◆ **Task statement**
Once the line containing "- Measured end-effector" has been copied, stop; copy every line before it exactly, beginning with the first line of the material below.

----- Collected material -----

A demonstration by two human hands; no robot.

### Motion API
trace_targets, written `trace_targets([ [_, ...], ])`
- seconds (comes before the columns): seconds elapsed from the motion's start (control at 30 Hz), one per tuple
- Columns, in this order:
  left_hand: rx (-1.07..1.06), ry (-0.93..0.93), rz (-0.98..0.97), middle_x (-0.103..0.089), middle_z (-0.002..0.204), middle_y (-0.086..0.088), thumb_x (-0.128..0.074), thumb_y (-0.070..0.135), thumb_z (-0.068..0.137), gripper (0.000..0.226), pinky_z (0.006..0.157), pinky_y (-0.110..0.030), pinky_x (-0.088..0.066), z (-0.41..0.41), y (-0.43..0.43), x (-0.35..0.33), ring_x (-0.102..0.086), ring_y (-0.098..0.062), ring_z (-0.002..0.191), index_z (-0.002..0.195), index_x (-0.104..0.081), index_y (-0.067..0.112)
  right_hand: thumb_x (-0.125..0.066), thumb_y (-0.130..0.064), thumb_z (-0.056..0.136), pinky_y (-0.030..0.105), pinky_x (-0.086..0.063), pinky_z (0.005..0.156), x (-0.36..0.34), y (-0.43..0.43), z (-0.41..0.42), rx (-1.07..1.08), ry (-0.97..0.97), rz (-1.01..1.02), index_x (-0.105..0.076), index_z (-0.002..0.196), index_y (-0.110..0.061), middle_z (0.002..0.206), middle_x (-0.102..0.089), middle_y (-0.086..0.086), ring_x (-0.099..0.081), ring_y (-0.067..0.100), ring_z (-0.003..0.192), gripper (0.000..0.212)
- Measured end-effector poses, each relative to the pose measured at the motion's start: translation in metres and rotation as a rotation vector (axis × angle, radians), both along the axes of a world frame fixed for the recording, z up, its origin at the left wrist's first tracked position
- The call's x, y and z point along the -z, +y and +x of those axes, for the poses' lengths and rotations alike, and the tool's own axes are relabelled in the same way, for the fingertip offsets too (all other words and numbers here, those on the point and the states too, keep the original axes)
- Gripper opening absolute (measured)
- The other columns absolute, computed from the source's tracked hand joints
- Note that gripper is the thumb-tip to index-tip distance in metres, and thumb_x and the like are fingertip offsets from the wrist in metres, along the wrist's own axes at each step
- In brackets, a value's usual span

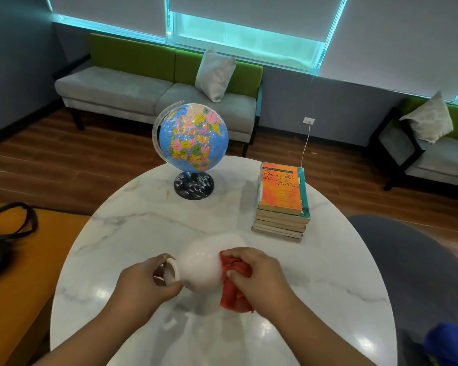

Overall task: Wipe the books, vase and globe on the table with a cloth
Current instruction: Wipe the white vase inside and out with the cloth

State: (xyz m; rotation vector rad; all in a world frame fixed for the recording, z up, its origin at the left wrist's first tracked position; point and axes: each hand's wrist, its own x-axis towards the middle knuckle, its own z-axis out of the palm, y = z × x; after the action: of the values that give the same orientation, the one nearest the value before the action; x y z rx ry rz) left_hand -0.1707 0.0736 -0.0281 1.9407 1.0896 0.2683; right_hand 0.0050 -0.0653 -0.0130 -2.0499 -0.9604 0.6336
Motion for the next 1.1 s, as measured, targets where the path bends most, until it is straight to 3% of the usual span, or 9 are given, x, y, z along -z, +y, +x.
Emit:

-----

◆ **Exercise answer**
A demonstration by two human hands; no robot.

### Motion API
trace_targets, written `trace_targets([ [_, ...], ])`
- seconds (comes before the columns): seconds elapsed from the motion's start (control at 30 Hz), one per tuple
- Columns, in this order:
  left_hand: rx (-1.07..1.06), ry (-0.93..0.93), rz (-0.98..0.97), middle_x (-0.103..0.089), middle_z (-0.002..0.204), middle_y (-0.086..0.088), thumb_x (-0.128..0.074), thumb_y (-0.070..0.135), thumb_z (-0.068..0.137), gripper (0.000..0.226), pinky_z (0.006..0.157), pinky_y (-0.110..0.030), pinky_x (-0.088..0.066), z (-0.41..0.41), y (-0.43..0.43), x (-0.35..0.33), ring_x (-0.102..0.086), ring_y (-0.098..0.062), ring_z (-0.002..0.191), index_z (-0.002..0.195), index_x (-0.104..0.081), index_y (-0.067..0.112)
  right_hand: thumb_x (-0.125..0.066), thumb_y (-0.130..0.064), thumb_z (-0.056..0.136), pinky_y (-0.030..0.105), pinky_x (-0.086..0.063), pinky_z (0.005..0.156), x (-0.36..0.34), y (-0.43..0.43), z (-0.41..0.42), rx (-1.07..1.08), ry (-0.97..0.97), rz (-1.01..1.02), index_x (-0.105..0.076), index_z (-0.002..0.196), index_y (-0.110..0.061), middle_z (0.002..0.206), middle_x (-0.102..0.089), middle_y (-0.086..0.086), ring_x (-0.099..0.081), ring_y (-0.067..0.100), ring_z (-0.003..0.192), gripper (0.000..0.212)
- Measured end-effector poses, each relative to the pose measured at the motion's start: translation in metres and rotation as a rotation vector (axis × angle, radians), both along the axes of a world frame fixed for the recording, z up, its origin at the left wrist's first tracked position

No further output is expected for this exercise.